Your USPTO: Journeys of Innovation – A Renewable Resolve – Inventors Digest

Your USPTO: Journeys of Innovation - A Renewable Resolve - Inventors Digest

In the aftermath of Hurricane Maria’s devastation, a Puerto Rican couple build a low-cost energy startup to improve struggling business climate

On the morning of September 20, 2017, as the roar of Hurricane Maria gave way to an ominous silence under an overcast sky, Vanessa Carballido Clerch and her parents made their way down a residential street in Guaynabo, a suburb of San Juan, Puerto Rico, back to the home they had evacuated in the middle of the night.

Carballido Clerch and her husband Francisco Laboy Colondres had decided that she and their 7-year-old son would ride out the storm at her parents’ house in Guaynabo, believing it would be safer than their apartment near the ocean.

But during the night, water started to seep into the house. Carballido Clerch and her cousin ran around frantically unplugging electronics, turning off the breakers, and placing passports and other essentials on tables as the sewage water—identifiable by its repugnant smell—continued to rise.

Furniture and everyday household objects floated throughout the house. Outside, the 155 mph winds pounded the windows and bent the trees. The idea of going out in the Category 4 hurricane was terrifying, but they knew they couldn’t stay inside.

Everything was lost

Over the following months, the complete collapse of the island’s infrastructure led to a profound humanitarian crisis, with a death toll that rose to 2,975 as the extended lack of power crippled key facilities like hospitals and nursing homes.

The waters had receded, but Carballido Clerch’s parents had lost everything.

Carballido Clerch spent the next month with her parents, throwing out everything they had owned, painstakingly cleaning the house to make it livable again, and patiently salvaging what they could.

Her father, Jorge, had fled Cuba for Puerto Rico in 1991, convinced that his family would have a better future there.

Now, as they became aware of the extent of the damage across the island, Carballido Clerch said she wondered if she would have to leave everything, too.

A dream re-energized

During the past year, she and Laboy Colondres had been trying to launch a renewable energy startup.
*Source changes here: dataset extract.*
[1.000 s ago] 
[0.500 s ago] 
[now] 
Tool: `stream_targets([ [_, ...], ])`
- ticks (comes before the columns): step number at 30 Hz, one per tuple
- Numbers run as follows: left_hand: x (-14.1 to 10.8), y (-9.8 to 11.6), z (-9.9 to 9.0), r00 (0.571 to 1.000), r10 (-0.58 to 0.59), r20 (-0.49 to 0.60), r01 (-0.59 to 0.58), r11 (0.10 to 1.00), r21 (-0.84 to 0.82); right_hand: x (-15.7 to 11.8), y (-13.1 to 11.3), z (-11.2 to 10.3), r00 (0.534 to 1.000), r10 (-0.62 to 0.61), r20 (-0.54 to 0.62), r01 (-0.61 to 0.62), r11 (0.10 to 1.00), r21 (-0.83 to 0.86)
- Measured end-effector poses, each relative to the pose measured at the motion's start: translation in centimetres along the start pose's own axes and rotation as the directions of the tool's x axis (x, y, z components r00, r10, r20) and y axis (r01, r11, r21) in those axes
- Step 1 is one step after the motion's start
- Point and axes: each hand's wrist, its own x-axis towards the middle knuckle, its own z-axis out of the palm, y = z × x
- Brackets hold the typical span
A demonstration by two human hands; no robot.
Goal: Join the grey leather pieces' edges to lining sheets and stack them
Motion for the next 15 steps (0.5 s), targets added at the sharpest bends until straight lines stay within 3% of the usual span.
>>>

According to the U.S. Energy Information Administration, households in Puerto Rico pay much more per kilowatt-hour than in the States, businesses pay just over double, and industries almost triple.

On an island with 44 percent of its residents living below the poverty line at that time, an almost 12 percent unemployment rate, and a steadily declining population, energy costs hindered the ability of existing and new businesses to succeed and affected the island’s ability to attract new businesses and industries.

Laboy Colondres and Carballido Clerch envisioned a business that would provide an alternative to the expensive island grid.